(Assigned task) Reproduce, exactly and in full, only the lines below from the one containing "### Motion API" through the one containing "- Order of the".

Dataset items
++++

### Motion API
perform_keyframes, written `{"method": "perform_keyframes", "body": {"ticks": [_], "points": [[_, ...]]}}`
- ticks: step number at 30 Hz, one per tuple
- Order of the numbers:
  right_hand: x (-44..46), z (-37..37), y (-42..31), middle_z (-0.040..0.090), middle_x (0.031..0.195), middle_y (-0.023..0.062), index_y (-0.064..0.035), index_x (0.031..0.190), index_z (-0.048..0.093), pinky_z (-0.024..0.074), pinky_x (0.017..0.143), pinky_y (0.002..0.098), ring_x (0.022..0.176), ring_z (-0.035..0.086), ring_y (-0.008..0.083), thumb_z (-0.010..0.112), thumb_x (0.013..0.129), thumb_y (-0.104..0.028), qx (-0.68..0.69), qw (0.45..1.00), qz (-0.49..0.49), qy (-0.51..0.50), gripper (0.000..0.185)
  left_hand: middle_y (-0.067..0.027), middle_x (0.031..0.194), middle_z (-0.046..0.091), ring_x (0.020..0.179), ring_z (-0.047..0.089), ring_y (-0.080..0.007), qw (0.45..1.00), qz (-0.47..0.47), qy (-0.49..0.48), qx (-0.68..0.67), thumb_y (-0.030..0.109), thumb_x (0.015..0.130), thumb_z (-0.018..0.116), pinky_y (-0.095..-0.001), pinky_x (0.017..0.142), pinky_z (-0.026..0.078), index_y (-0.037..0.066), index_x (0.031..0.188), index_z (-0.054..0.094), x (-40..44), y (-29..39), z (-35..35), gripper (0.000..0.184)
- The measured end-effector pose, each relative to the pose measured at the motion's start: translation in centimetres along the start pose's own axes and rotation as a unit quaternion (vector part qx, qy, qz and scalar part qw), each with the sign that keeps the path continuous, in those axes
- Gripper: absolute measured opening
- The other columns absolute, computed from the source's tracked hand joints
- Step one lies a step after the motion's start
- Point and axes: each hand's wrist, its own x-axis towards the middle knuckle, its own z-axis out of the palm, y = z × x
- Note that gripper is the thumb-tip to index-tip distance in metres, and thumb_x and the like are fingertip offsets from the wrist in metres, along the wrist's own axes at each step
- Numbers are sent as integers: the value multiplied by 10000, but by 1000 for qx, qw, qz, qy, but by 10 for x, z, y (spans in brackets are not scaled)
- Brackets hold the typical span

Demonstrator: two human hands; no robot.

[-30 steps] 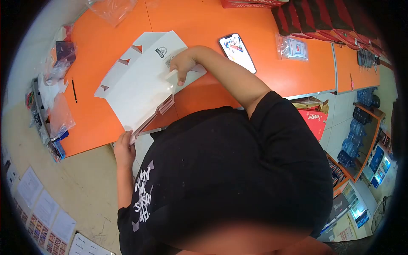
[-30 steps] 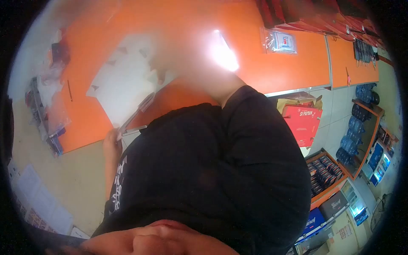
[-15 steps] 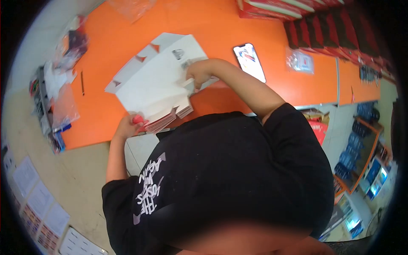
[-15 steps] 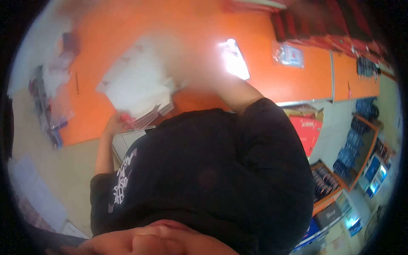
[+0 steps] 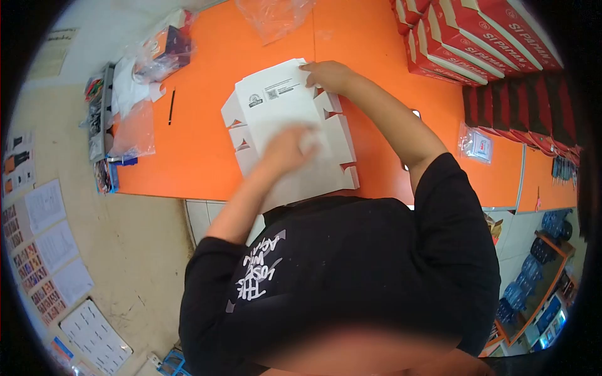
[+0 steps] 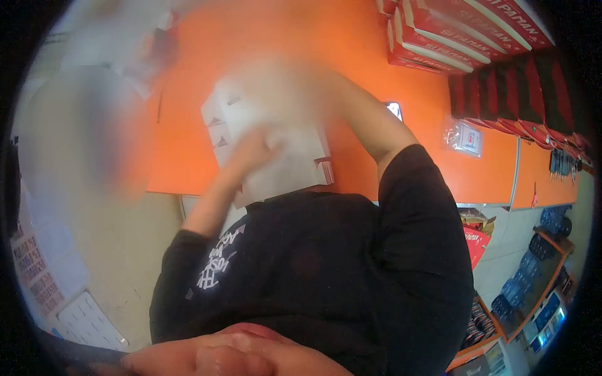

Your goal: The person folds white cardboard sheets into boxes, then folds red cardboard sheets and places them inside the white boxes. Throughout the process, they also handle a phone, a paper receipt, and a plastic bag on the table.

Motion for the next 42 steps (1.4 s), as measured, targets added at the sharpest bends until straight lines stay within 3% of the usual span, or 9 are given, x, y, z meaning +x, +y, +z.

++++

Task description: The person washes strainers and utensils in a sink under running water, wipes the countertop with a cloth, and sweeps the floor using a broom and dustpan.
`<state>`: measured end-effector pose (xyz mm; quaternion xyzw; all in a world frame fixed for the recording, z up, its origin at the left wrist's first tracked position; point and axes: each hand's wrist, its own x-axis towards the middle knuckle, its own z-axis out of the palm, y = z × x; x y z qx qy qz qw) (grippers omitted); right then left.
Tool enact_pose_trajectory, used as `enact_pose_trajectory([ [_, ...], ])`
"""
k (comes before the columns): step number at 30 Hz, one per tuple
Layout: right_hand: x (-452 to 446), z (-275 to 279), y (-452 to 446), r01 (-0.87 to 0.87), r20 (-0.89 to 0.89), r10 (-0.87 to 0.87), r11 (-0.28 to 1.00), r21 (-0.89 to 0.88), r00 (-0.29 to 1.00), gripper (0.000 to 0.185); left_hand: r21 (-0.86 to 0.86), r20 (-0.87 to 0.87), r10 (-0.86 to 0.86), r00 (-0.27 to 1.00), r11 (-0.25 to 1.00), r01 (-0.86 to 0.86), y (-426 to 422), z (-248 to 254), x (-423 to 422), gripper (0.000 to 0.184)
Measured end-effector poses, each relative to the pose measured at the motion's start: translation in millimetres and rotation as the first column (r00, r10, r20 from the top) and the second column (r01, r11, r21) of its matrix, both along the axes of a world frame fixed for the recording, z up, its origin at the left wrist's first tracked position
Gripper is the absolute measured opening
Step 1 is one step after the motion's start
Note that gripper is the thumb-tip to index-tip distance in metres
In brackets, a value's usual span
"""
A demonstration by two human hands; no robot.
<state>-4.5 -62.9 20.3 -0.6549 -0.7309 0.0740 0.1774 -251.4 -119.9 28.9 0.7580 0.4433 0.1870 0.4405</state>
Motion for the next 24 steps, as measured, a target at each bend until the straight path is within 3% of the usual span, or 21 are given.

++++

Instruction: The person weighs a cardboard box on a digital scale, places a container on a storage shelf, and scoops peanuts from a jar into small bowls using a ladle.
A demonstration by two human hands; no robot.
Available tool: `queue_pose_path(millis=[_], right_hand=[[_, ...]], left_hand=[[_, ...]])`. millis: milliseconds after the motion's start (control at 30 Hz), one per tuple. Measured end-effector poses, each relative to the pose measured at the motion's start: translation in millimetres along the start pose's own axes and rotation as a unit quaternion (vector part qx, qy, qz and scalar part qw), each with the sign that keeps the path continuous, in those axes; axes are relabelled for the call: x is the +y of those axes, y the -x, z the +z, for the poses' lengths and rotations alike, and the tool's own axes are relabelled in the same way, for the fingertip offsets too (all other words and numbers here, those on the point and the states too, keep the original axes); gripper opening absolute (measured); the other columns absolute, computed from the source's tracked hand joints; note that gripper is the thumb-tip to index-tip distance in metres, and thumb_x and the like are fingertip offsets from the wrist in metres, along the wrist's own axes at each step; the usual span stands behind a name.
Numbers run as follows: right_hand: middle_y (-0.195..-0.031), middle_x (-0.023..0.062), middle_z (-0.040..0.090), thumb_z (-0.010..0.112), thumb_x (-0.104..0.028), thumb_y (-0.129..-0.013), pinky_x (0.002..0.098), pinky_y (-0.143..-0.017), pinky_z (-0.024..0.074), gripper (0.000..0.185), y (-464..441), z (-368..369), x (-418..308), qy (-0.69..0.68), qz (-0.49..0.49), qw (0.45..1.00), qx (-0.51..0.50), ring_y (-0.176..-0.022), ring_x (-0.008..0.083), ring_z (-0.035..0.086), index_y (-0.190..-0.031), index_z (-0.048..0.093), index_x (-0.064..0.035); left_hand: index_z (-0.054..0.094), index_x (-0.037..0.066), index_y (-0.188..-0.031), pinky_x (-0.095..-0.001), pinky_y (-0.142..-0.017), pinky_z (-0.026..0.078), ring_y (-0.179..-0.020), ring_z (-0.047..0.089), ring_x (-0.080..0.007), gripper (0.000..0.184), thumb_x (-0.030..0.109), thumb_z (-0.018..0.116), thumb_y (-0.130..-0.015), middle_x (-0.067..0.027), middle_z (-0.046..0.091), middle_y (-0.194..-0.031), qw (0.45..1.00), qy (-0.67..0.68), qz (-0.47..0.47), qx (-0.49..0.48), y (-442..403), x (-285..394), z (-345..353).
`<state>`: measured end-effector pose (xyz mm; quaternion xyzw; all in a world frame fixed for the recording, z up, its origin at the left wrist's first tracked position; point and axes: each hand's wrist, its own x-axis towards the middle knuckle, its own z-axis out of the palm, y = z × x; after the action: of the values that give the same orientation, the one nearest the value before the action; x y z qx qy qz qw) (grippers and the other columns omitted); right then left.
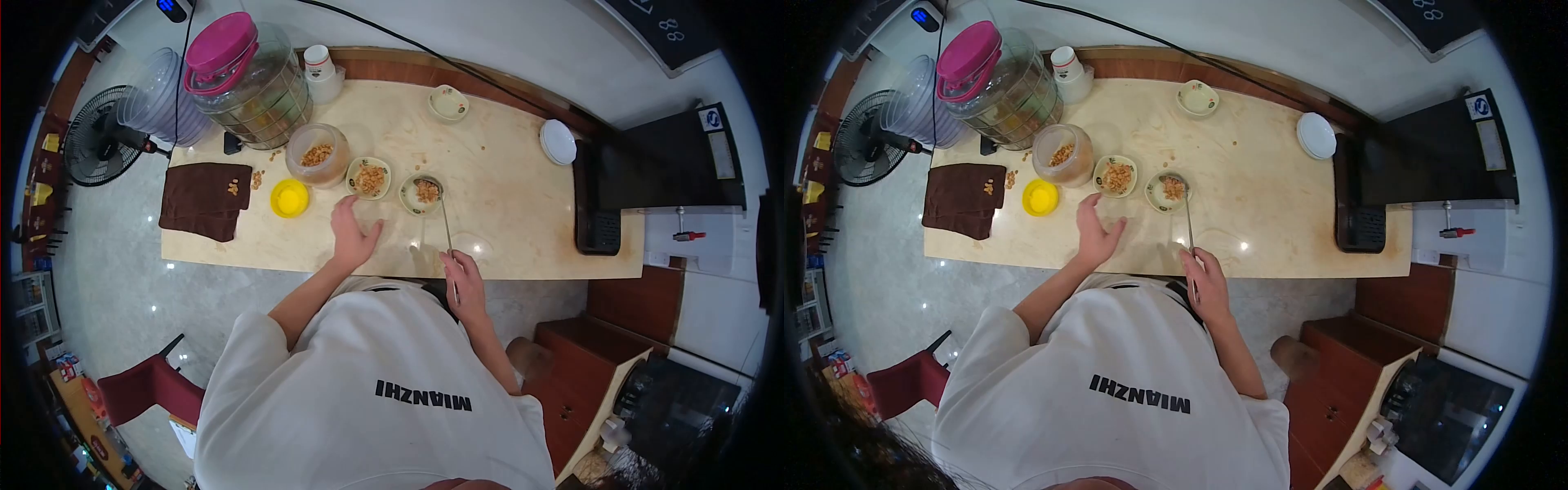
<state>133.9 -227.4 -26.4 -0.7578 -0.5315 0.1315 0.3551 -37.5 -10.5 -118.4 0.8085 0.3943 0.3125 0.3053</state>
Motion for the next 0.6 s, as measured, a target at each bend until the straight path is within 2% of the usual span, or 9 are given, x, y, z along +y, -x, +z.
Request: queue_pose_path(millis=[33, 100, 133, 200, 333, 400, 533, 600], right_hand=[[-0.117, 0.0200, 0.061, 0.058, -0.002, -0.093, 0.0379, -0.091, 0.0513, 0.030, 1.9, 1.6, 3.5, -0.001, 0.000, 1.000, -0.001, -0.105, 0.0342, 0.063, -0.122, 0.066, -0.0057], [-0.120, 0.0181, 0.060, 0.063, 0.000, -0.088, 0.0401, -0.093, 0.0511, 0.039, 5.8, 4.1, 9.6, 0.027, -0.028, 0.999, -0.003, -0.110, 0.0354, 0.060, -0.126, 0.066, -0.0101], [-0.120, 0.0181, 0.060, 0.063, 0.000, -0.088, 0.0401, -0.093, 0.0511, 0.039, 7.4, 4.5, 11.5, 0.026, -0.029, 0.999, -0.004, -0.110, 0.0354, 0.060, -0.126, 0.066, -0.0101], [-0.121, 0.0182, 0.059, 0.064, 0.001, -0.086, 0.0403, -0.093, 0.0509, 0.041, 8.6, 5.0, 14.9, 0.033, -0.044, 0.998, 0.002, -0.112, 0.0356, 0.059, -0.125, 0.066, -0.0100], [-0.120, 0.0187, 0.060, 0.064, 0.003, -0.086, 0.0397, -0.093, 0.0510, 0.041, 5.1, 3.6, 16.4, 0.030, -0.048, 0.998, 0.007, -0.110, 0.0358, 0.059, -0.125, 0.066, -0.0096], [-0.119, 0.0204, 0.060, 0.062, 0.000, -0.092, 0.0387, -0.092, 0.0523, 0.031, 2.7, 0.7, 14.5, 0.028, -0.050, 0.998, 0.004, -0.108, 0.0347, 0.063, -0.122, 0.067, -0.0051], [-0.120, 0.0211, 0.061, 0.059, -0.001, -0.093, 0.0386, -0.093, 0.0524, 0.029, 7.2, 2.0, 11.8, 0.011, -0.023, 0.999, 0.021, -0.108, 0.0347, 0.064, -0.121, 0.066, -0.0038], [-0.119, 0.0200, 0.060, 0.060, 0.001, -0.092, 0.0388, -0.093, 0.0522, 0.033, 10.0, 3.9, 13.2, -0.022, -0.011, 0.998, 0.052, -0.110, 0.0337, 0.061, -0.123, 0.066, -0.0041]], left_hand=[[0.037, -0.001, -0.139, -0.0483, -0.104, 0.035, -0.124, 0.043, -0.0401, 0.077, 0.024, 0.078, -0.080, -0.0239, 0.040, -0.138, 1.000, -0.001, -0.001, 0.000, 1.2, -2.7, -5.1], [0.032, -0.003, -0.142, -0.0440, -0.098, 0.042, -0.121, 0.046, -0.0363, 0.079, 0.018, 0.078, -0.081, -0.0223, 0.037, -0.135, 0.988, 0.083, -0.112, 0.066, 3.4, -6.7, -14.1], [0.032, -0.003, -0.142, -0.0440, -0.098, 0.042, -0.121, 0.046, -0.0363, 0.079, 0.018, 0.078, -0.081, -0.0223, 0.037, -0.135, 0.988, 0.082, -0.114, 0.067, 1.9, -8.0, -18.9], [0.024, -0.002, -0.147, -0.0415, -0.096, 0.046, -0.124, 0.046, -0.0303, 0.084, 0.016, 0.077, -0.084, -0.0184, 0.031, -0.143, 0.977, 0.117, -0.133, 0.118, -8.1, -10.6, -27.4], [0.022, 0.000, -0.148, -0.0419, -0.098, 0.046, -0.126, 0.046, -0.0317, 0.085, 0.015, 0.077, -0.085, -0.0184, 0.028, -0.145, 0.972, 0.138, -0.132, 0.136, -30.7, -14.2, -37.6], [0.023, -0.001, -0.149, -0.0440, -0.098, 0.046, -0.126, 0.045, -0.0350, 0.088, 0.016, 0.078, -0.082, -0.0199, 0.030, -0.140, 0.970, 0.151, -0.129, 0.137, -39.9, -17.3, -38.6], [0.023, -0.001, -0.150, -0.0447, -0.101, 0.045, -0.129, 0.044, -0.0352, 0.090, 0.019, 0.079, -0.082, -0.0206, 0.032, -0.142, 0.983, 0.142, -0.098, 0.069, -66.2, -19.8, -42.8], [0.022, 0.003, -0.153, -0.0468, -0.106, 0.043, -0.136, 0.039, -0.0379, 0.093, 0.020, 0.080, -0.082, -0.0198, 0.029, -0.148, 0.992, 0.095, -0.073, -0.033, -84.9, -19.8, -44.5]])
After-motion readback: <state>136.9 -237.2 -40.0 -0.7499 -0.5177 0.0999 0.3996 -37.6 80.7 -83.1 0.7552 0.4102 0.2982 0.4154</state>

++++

(Result of the exercise)
### Motion API
perform_keyframes, written `{"method": "perform_keyframes", "body": {"ticks": [_], "points": [[_, ...]]}}`
- ticks: step number at 30 Hz, one per tuple
- Order of the numbers:

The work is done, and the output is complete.